Start of DATA FOR THIS EXERCISE

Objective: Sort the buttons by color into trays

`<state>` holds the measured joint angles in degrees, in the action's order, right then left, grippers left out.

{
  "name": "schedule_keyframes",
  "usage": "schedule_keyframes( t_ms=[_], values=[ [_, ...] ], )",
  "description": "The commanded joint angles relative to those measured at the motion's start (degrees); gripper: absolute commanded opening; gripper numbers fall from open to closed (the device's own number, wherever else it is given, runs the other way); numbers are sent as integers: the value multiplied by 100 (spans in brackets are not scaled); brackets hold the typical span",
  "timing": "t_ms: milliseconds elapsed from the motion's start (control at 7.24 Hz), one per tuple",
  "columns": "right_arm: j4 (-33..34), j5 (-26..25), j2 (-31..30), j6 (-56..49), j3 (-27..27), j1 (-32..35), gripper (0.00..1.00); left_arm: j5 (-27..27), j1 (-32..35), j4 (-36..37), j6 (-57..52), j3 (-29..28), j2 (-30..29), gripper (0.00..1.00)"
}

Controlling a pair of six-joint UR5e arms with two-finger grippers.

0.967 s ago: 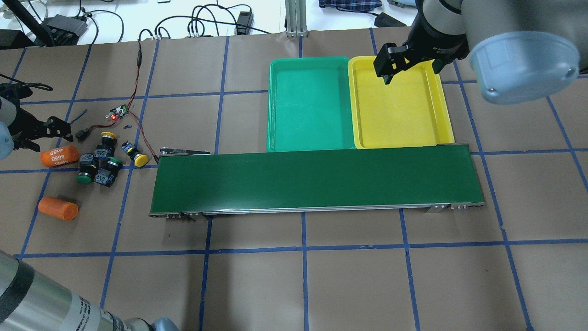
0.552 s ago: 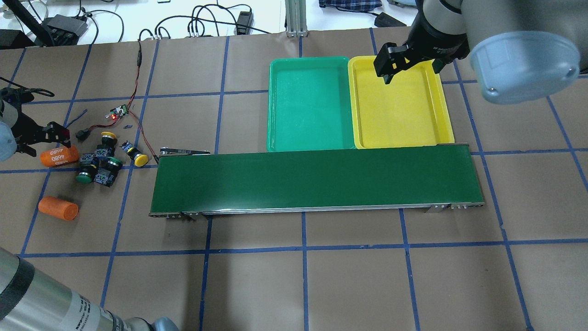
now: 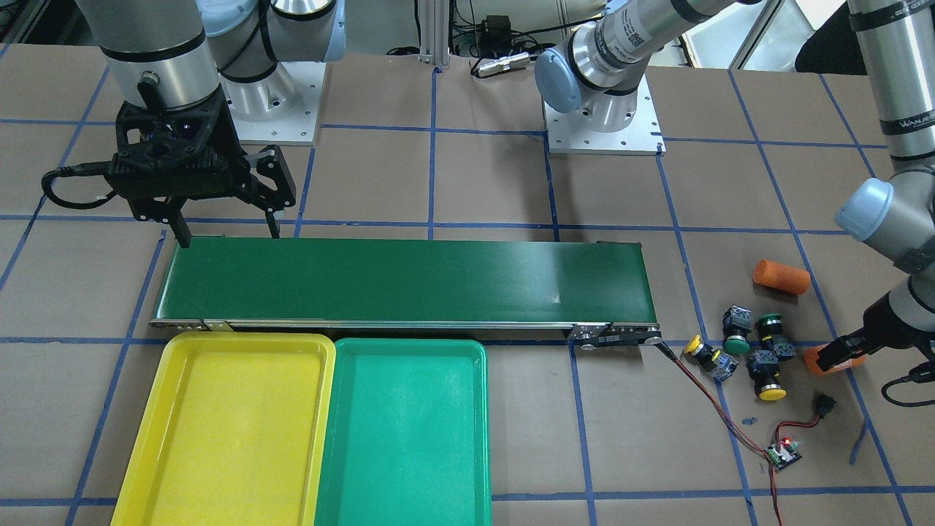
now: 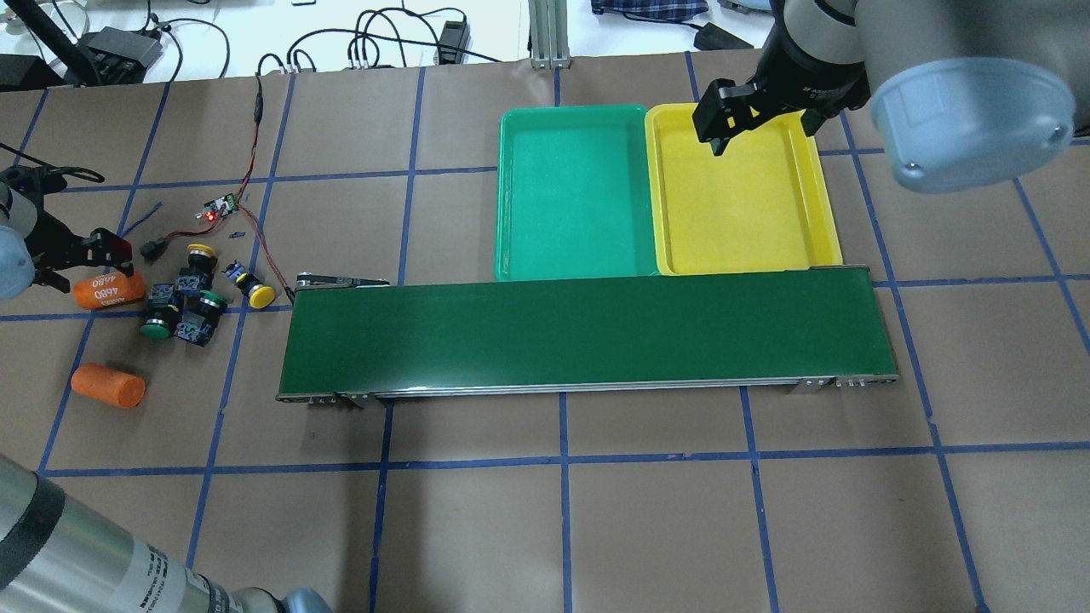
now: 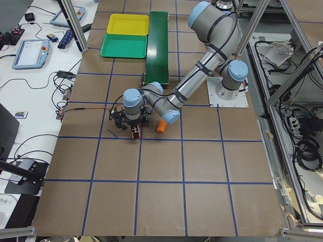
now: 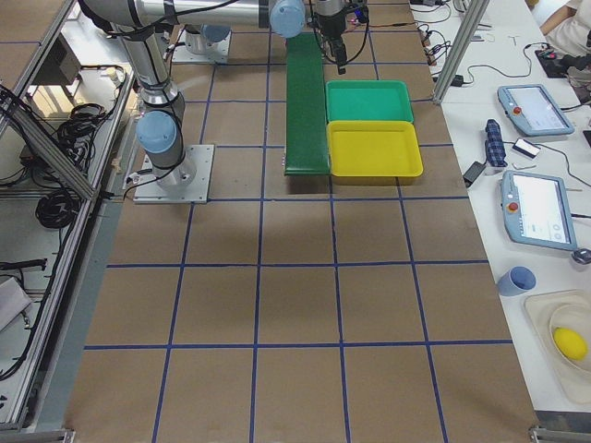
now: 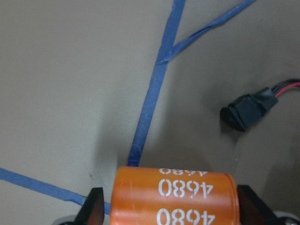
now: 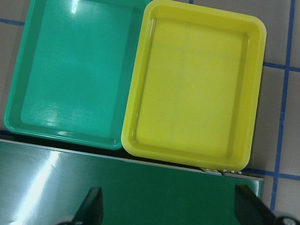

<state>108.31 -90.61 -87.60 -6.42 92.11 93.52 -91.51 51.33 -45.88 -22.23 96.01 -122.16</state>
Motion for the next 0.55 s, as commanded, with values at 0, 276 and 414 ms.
schedule_keyframes(
  t_ms=[0,276,414],
  values=[
    [-3,0,6,0,0,0,100,10,9,0,-26,-12,-79,97],
    [-3,0,41,0,0,0,100,28,44,-78,-70,-38,-2,9],
    [-20,8,24,0,0,9,100,11,105,-288,-123,-38,234,0]
  ],
)
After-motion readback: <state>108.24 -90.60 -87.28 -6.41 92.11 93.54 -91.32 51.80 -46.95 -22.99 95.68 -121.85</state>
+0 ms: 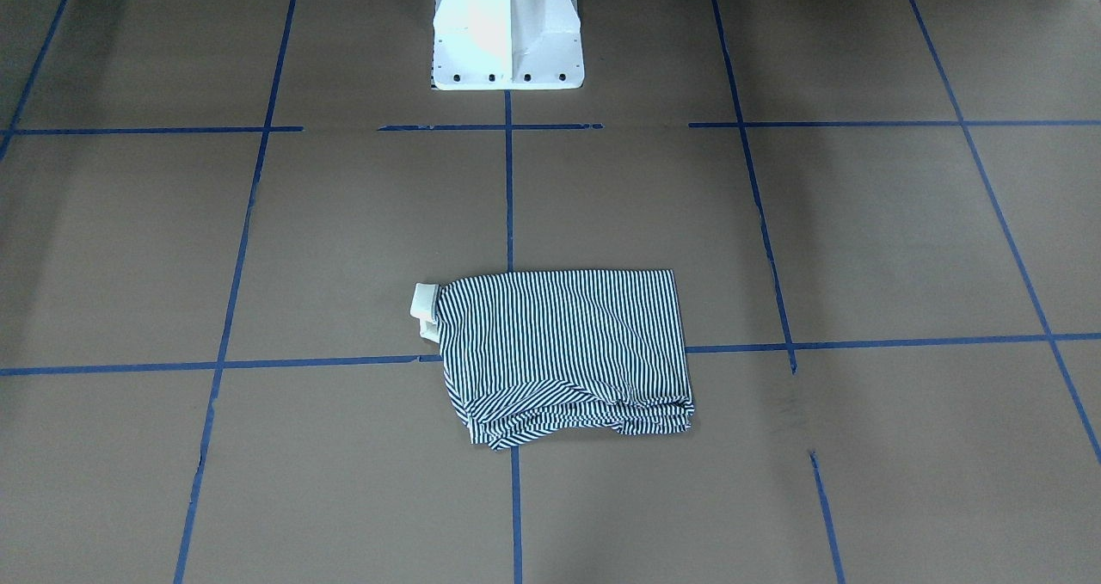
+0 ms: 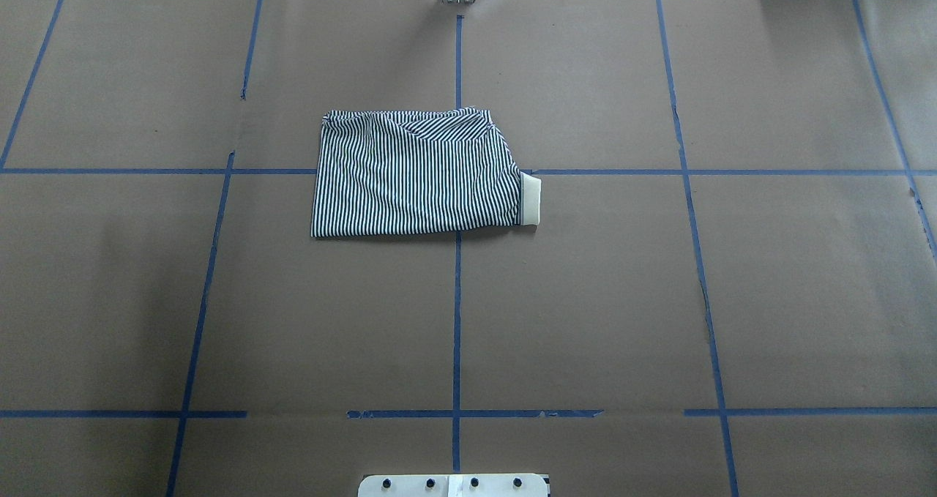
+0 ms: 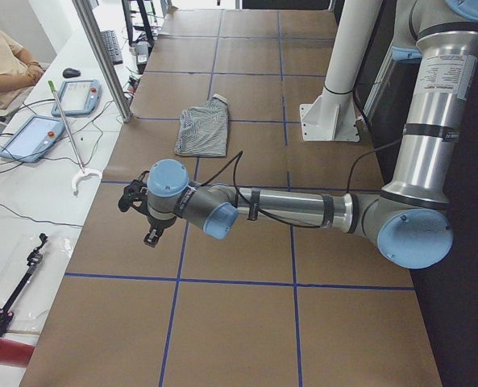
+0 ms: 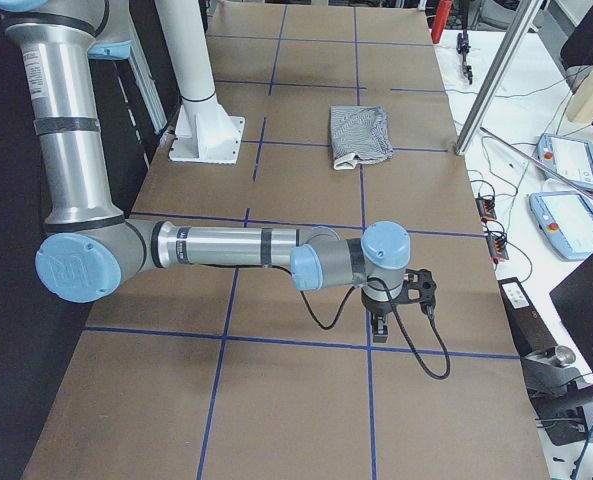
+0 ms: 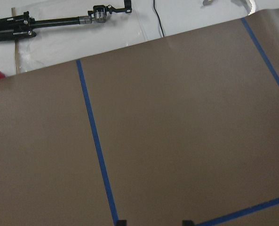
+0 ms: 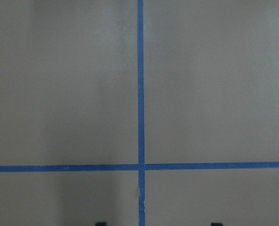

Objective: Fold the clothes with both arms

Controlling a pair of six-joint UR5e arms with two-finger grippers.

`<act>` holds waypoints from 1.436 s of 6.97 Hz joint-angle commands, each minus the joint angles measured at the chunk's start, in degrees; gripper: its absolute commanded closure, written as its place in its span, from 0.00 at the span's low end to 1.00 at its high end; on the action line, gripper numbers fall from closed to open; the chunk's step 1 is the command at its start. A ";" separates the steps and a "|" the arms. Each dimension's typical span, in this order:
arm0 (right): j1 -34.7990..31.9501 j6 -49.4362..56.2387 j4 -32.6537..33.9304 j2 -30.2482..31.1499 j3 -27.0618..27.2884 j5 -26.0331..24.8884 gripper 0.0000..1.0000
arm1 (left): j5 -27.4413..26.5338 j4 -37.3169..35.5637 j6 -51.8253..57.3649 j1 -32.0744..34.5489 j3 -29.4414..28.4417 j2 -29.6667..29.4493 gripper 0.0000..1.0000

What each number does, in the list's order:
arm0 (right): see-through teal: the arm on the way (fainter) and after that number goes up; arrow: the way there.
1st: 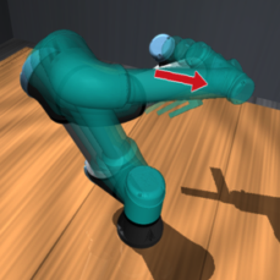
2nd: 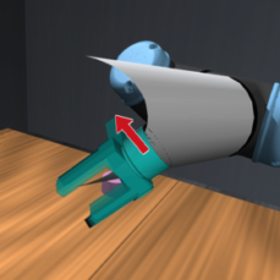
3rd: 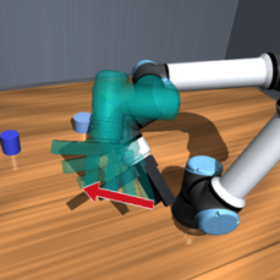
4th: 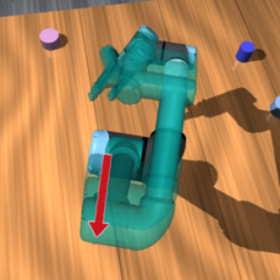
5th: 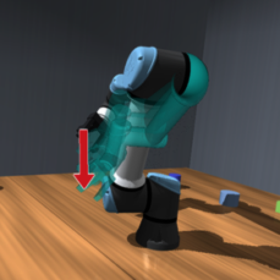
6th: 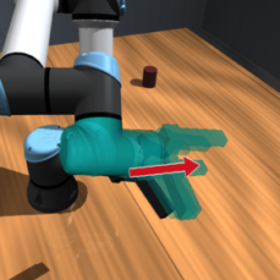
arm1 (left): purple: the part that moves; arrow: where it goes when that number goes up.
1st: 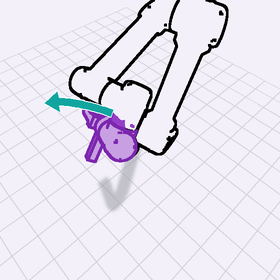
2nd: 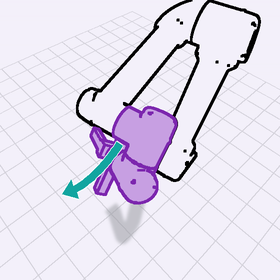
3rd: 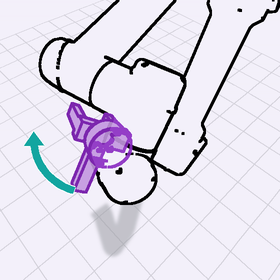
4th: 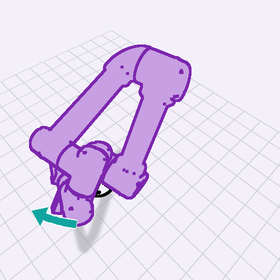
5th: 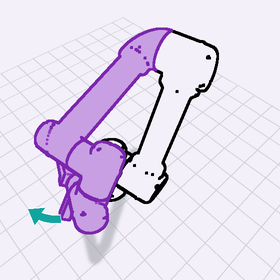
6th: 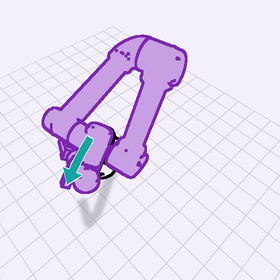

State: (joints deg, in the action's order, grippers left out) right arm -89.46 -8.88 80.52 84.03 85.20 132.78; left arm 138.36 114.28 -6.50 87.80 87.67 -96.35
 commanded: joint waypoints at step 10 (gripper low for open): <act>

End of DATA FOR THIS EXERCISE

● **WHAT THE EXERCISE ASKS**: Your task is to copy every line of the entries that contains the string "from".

● **RESPONSE TO THIS TASK**:
  "description": "The commanded joint angles relative to those measured at the motion's start (degrees); gripper: absolute commanded opening; gripper numbers fall from open to closed (the device's own number, wherever else it is given, runs the other way); numbers are sent as integers: the value multiplied by 100 (spans in brackets are not scaled); brackets hold the typical span",
  "timing": "t_ms: milliseconds elapsed from the motion's start (control at 7.24 Hz), one per tuple",
`<act>` holds waypoints from 1.436 s of 6.97 Hz joint-angle commands, each minus the joint angles measured at the chunk's start, in degrees; gripper: its absolute commanded closure, written as its place in its span, from 0.00 at the span's low end to 1.00 at its high end; on the action line, gripper numbers fall from closed to open; the chunk's step 1 is the command at its start. A ";" separates the steps and a "|" the arms. Each dimension's typical span, in this order:

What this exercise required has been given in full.